Kinetic Energy and Heat? A problem I can't figure out!?

Question

Assume that the kinetic energy of a 1400 kg car moving at 115 km/h could be converted entirely into heat. What amount of water could be heated from 20C to 50C by the car's energy? Note: 1J=1kg m^2/s^2.

Ok, I cannot figure out how to set the problem up...i dont need the answer, but just the set-up of the problem. Thanks.

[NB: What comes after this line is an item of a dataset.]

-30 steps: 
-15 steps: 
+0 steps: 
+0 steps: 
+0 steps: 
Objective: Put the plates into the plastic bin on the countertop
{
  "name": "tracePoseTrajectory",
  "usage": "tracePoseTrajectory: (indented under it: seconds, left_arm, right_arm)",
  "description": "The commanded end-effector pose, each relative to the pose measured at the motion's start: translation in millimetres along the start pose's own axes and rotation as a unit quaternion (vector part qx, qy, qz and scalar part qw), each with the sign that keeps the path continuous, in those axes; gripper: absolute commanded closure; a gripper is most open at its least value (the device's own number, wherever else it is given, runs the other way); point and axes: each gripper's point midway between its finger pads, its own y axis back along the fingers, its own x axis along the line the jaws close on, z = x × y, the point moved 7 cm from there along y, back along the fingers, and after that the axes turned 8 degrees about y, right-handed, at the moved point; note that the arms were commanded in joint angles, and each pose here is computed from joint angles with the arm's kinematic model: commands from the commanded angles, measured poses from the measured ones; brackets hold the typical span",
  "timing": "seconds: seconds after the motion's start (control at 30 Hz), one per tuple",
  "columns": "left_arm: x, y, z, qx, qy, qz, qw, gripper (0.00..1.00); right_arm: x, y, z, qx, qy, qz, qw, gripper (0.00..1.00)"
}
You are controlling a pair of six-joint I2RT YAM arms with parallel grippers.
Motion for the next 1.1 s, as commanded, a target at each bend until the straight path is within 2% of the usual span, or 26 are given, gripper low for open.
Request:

*please do not refer me to chemistry.com; they are no help at all*

Answer 1

115km/hr=115*.2777m/sec
=31.9355m/sec
KE of car=1/2*m*v^2
=1/2*1400kg*31.9355^2m^2/sec^2
=713913.312kgm^2/sec^2
=713913.312J
=713.913kJ
=713.913*.2388KCal
=170.48kCal
Amount of heat reqd. to
heat 1kg of water from 20 to 50DegC
=mst
=1*1*30 kcal
=30kCal
Amount of water that can
be heated from 20 to 50DegC
=170.48/30
=56.83kg

Answer 2

I think the question should be fine, assuming that a person converts using 1/2 mv^2 to count the amount of kinetic energy released. Then from there, that amount of energy will be used to count the amount of water that can be heated in the formula that is also used for deriving the amount of heat released for the boiling and melting point of water and ice respectively. And by the way, this is more physics than chemistry in my opinion. Try checking out a physics site.

Answer 3

Start by finding the kinetic energy of the car. That's 0.5*(m_c)*v^2. m_c is the mass of the car, and v is its velocity. You'll need to convert the speed from km/h to m/s by using a conversion factor of (1000 m / 1 km)(1 hr / 3600 s).

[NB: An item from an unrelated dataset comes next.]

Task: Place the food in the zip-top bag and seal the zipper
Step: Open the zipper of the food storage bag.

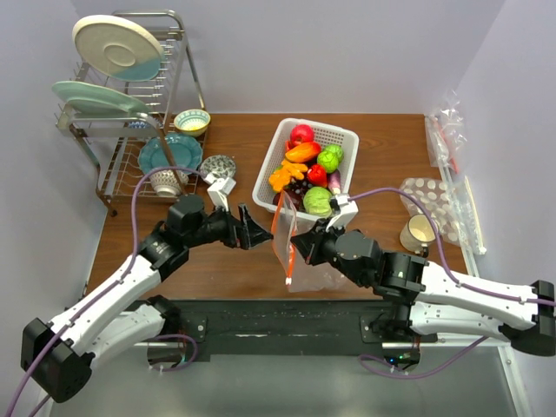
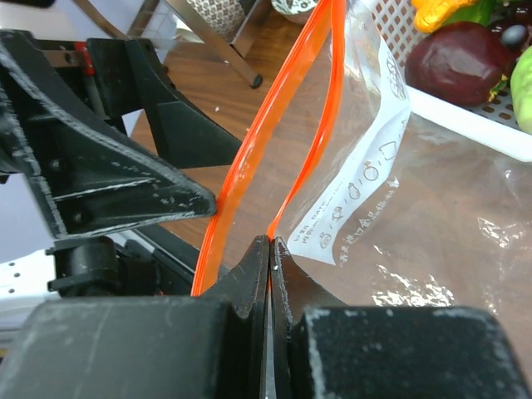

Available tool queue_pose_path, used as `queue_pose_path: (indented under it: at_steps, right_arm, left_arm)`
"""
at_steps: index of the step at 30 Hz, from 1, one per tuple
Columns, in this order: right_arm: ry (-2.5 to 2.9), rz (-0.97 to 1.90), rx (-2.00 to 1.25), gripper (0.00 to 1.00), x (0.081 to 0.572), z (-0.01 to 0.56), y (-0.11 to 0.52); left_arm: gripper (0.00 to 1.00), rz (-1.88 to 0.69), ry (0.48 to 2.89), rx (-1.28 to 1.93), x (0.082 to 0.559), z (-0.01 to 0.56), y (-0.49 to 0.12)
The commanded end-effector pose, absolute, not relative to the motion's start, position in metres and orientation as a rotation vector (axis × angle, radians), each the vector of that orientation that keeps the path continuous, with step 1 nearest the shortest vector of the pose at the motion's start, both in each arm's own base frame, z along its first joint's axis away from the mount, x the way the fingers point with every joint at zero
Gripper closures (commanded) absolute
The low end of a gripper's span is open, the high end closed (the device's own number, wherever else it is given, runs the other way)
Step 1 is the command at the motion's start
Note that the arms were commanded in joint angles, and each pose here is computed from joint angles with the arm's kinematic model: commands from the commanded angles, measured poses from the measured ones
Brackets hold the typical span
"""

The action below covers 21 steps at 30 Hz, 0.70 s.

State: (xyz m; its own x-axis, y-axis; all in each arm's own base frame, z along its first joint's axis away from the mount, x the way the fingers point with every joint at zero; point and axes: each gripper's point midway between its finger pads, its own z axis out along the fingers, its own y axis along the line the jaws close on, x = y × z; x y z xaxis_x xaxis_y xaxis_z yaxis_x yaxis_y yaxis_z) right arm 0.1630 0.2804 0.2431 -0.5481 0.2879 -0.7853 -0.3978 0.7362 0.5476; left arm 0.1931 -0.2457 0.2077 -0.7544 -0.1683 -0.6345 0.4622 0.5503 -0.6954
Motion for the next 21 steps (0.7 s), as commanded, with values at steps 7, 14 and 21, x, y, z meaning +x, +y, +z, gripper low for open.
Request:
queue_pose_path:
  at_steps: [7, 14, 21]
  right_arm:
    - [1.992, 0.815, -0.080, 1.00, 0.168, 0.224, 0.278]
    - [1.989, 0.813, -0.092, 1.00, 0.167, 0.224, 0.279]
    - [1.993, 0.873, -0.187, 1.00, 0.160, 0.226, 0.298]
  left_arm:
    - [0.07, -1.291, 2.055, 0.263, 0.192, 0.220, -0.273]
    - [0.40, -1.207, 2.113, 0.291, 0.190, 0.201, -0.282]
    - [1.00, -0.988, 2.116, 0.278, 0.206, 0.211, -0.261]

If the kinetic energy is E, you need to solve E = (m_w)CT, where m_w is the unknown mass of water, C is the specific heat of water, and T is the change in temperature, 50 - 20 = 30 degrees Celcius. The specific heat of water is 4184 J/kg-K, where degrees Celcius and degrees Kelvin are equal as units, but you can write the units as J/kg-C if you prefer.

Answer 4

I believe K.E.= 1/2 mv^2
You have m=1400kg, v=115km/h=115000m/h=(115000/60)m/s
use the kg & m/s numbers to get the K.E. in kg m^2/s^2 which then becomes Joules.
convert Joules to calories (I'm sure you can look up the conversion)
1 calorie converts 1g of water 1degree. 30 calories converts 1g of H2O from 20 to 50 degree C. So, divide the calories by 30 and that'll give you the number of grams of water.

Answer 5

first you have to get the value of the kinetic energy of the moving car, which is given by:

KE = 1/2 (mv^2)

and then this energy is entirely converted to heat. Heat is given by

H = mc x (change in temperature)
// i guess you know the equations already

and then equate the two equations since they are of the same energy value

1/2(mv^2) = mc x (change in temperature)

then you get the mass of water!

Answer 6

Here U should now about the energy theorm.It is basic theorm for the calculations of interchaning the work and energy process.The total work done by the body is net kinetic energy.Refer www.wikipedia.org.Therefore

1/2m1v^2=m2s(t2-t1).Here m1 and m2 are different.m1 refers mass of the car.m2 refersmass of the water.Don't confuse here when there are two systems u have to identify no.of masses involved and replace in the proper formula..If u have any doubt mail me [mittu_soujanya@yahoo.com]

Answer 7

1) We know that Kinetic Energy expression is:

Ek = (1/2) m1*v² .......where: m1 = mass of car

2) This amount of energy is assumed that will be converted to heat, so,

Q = (1/2) m1*v² ......(Eq.1)

3) Restriction is that temperature of water will raise from 20°C to 50°C. One expression that relates heat with temperature is the Specific Heat:

Q = m2*c*D(T) where: D(T) = temperature increase.
........................................m2 = mass of water
........................................c = specific heat of water

5) We can equate this expression with Eq.1:

m2*c*D(T) = (1/2)m1*v²

6) We can solve for m2:

m2 = (1/2)m1*v² / c*D(T)

This way you get the mass of water.

That´s it!

Good luck!